Des lieux et des hommes

Des lieux et des hommes
Means David
Ed. Gallimard
Date de publication : 01/03/2013

Théories complémentaires : dynamite

En vue de faire place nette pour la construction du centre administratif de la ville, une équipe arriva de Chicago et, après avoir examiné la structure du Delvic, plaça des charges d'explosifs dans des endroits stratégiques avant de les relier les unes aux autres. Il y avait quelque chose de prometteur dans leurs casques orange vif et dans la manière désinvolte avec laquelle ils manipulaient ce matériel dangereux. Ils passèrent un temps fou à localiser et à charger la légendaire poutre maîtresse, cette pièce d'acier fondamentale servant de clé de voûte à la structure tout entière. Ils s'installèrent dans la rue avec leurs trépieds topographiques, calculant les angles et les risques, estimant la vitesse de l'effondrement et la dimension potentielle du nuage de poussière qui s'élèverait de cette masse tel un gigantesque animal à fourrure. La lourde façade tarabiscotée de l'hôtel - qui avait à une époque conféré à la ville un air optimiste de grandeur et d'espoir, avec ses moulures rococo en plâtre, ses médaillons en terre cuite à la Louis Sullivan, ses gargouilles grimaçantes en forme de grenouille, accroupies dans les angles au sommet et visibles uniquement au crépuscule quand le soleil irradiait les cieux - resta debout même après l'explosion, alors que le squelette intérieur se tassait sur lui-même au ralenti, à la manière dont pourrait fondre à la chaleur une pièce montée (le tout s'opérant en l'espace de quelques secondes d'un ébahissement empoussiéré) ; mais, à y regarder de près - si l'on en croit ceux qui étaient présents -, on vit la façade se soulever, se fendiller sous la pression d'infimes fractures, tandis qu'elle luttait contre sa fin imminente.
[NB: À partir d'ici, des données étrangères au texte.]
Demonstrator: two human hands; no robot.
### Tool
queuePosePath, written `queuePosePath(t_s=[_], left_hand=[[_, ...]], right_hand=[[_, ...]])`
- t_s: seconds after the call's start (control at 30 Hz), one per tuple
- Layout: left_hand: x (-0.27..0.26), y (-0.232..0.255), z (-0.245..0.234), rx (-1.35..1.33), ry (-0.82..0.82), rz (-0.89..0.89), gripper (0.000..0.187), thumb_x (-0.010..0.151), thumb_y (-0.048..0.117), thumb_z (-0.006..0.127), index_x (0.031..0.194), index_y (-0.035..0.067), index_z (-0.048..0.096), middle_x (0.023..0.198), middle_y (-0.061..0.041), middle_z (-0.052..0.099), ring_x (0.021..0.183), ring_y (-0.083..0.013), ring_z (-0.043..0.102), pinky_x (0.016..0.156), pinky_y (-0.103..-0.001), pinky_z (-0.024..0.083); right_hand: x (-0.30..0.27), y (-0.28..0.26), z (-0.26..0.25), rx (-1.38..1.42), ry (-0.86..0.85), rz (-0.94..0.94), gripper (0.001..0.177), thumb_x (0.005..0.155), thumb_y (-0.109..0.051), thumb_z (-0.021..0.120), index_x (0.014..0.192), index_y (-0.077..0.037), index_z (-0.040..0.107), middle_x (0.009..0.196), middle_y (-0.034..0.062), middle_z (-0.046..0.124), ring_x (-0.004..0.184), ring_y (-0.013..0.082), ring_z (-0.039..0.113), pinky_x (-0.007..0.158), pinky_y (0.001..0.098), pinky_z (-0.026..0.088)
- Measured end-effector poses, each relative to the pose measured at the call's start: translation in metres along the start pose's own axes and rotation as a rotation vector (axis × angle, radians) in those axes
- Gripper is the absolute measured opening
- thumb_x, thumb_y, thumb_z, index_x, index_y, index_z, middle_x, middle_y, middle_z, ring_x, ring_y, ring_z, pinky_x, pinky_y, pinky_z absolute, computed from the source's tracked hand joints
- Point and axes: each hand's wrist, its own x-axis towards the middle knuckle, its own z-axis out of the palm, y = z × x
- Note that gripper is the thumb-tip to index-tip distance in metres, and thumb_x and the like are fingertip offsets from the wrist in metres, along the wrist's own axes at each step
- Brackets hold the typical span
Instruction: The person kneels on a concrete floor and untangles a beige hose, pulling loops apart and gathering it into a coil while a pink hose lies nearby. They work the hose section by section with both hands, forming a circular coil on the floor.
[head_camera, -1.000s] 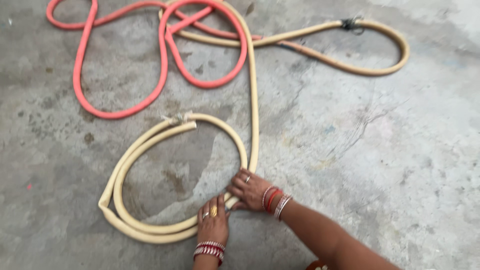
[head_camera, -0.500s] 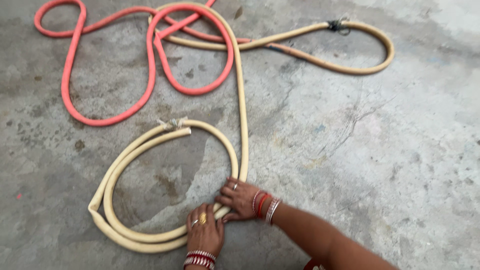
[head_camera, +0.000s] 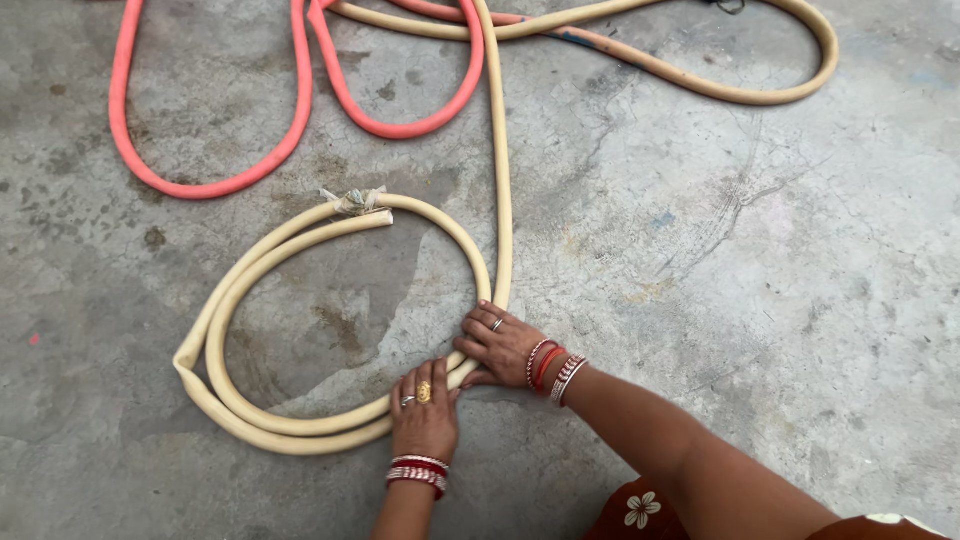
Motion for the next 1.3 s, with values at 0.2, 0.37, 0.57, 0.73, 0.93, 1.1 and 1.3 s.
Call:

D'autres spectateurs jurèrent qu'ils n'avaient absolument rien vu.'

Extrait, p. 125-126

Les personnages de David Means sont des êtres déchus, animés de désirs de revanche comme de rêves d’absolution. Prostituées, anciens du Vietnam traumatisés, fous de Dieu… Ils peuplent des lieux habités d’une telle présence qu’ils semblent en être l’émanation et ne constituer qu’un élément du décor parmi d’autres.
Les sources d’inspiration de l’écrivain reflètent la variété des paysages de ce pays-continent et ses mythes écornés. L’Amérique postindustrielle comme le Midwest décati. Une étendue au large de Cleveland dont dépend l’approvisionnement en eau de la ville. Un parc donnant sur l’Hudson, où deux amants réalisent que leur liaison touche à sa fin. Les chutes du Niagara, destination finale du corps d’une jeune fille qui semble prise dans les remous de sa propre tragédie. L’oreille devenue folle d’un habitant de Manhattan qui subit les assauts d’un voisin très bruyant. La chambre d’un hôpital de banlieue dans laquelle un jeune père attend avec anxiété un diagnostic qui menace le cours de son existence. Ou encore un campement poussiéreux du Nebraska où un groupe d’activistes stupides fomentent une révolution.